Ci colpiscono alcune ambiguità contenute nella pubblicazione e nel relativo dibattito, che potete seguire sul link (http://www.nejm.org/doi/full/10.1056/NEJMclde1302615):  l’uso strumentale dei termini, cioè definire un atto di eutanasia “Suicidio medicalmente assistito” non è altro che edulcorare il nome di un atto per rendere meno violenta la percezione dell’atto stesso; la confusione (ad hoc?) tra suicidio assistito e cure palliative, il cui fine ultimo è l’esatto opposto del suicidio, cioè l’affermazione della dignità del paziente anche quando la patologia non é più guaribile: le cure palliative sono nate e si sono affermate al fine di contenere o eliminare sintomi che potrebbero essere insopportabili in una fase della malattia in cui non si può più ipotizzare la guarigione, l’esatto opposto del suicidio.
La questione di fondo che viene elusa da questi due articoli è: che scopo ha ancora oggi la medicina, l’esercizio della nostra professione.  La medicina è nata da una speranza: che curare e assistere  vale sempre la pena, fino alla fine, perché l’uomo ha una dignità che è data dalla vita stessa, dal solo fatto che lui esiste, perché è stato fatto.

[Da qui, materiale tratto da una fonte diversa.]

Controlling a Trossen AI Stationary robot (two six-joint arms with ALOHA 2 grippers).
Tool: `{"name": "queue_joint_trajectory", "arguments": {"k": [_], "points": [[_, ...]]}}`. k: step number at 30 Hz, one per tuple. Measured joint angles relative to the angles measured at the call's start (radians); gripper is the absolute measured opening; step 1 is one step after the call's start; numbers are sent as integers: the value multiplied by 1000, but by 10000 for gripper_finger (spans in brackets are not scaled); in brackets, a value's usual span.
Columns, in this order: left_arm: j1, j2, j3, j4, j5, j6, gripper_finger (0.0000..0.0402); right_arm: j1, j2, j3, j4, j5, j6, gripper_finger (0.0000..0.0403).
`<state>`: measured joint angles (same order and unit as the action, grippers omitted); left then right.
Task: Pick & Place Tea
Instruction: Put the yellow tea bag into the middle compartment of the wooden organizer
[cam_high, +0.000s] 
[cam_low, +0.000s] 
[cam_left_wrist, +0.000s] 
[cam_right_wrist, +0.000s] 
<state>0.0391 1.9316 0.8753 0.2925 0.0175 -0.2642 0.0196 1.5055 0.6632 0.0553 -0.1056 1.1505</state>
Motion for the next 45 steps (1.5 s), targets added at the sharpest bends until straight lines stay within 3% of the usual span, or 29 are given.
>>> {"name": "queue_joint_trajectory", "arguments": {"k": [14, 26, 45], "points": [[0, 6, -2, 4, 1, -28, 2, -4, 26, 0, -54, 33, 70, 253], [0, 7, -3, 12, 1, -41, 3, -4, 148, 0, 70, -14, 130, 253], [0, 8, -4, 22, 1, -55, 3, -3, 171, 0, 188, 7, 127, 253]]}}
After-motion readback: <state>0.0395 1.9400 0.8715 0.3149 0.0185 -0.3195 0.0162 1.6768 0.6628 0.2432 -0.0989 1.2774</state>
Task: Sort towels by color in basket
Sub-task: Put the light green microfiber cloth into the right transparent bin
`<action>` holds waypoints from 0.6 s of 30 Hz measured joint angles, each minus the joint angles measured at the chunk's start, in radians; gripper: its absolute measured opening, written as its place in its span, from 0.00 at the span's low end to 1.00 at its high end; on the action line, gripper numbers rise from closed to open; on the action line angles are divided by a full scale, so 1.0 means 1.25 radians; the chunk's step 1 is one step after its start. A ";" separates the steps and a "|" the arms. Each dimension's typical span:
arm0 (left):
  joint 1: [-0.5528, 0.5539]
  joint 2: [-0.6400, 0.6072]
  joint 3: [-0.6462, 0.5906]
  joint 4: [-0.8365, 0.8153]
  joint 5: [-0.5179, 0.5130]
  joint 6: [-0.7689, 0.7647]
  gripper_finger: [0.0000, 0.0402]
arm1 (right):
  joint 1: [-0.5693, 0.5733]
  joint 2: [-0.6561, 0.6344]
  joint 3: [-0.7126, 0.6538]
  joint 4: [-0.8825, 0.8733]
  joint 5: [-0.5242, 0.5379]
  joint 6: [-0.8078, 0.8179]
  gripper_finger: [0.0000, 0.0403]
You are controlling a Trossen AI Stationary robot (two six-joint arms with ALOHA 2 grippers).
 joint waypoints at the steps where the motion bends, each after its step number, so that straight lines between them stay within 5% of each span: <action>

Per questa dignità riconosciuta il medico non può creare la vita come nemmeno dare la morte (Ippocrate ci è maestro). E l’utilità della medicina sta nel rispetto di questo dato ontologico. Pena lo scadere  della professione a mera tecnica, tomba della medicina stessa, oltre che del malato.  Anche per noi, professionisti della salute, è la ripetitività del dramma che abbiamo sotto gli occhi ogni giorno a mettere a dura prova la speranza, come scriveva Cesare Pavese: “La vita dell’uomo si svolge laggiù tra le case, nei campi. Davanti al fuoco e in un letto. E ogni giorno che spunta ti mette davanti la stessa fatica le stesse mancanze. E’ un fastidio, alla fine.. [..]. Ma la fatica interminabile, lo sforzo per star vivi d’ora in ora, la notizia del male degli altri, del male meschino, fastidioso come mosche d’estate – quest’è il vivere che taglia le gambe”.  Cioè: senza speranza non si può fare il mestiere che facciamo, non solo, non si può vivere.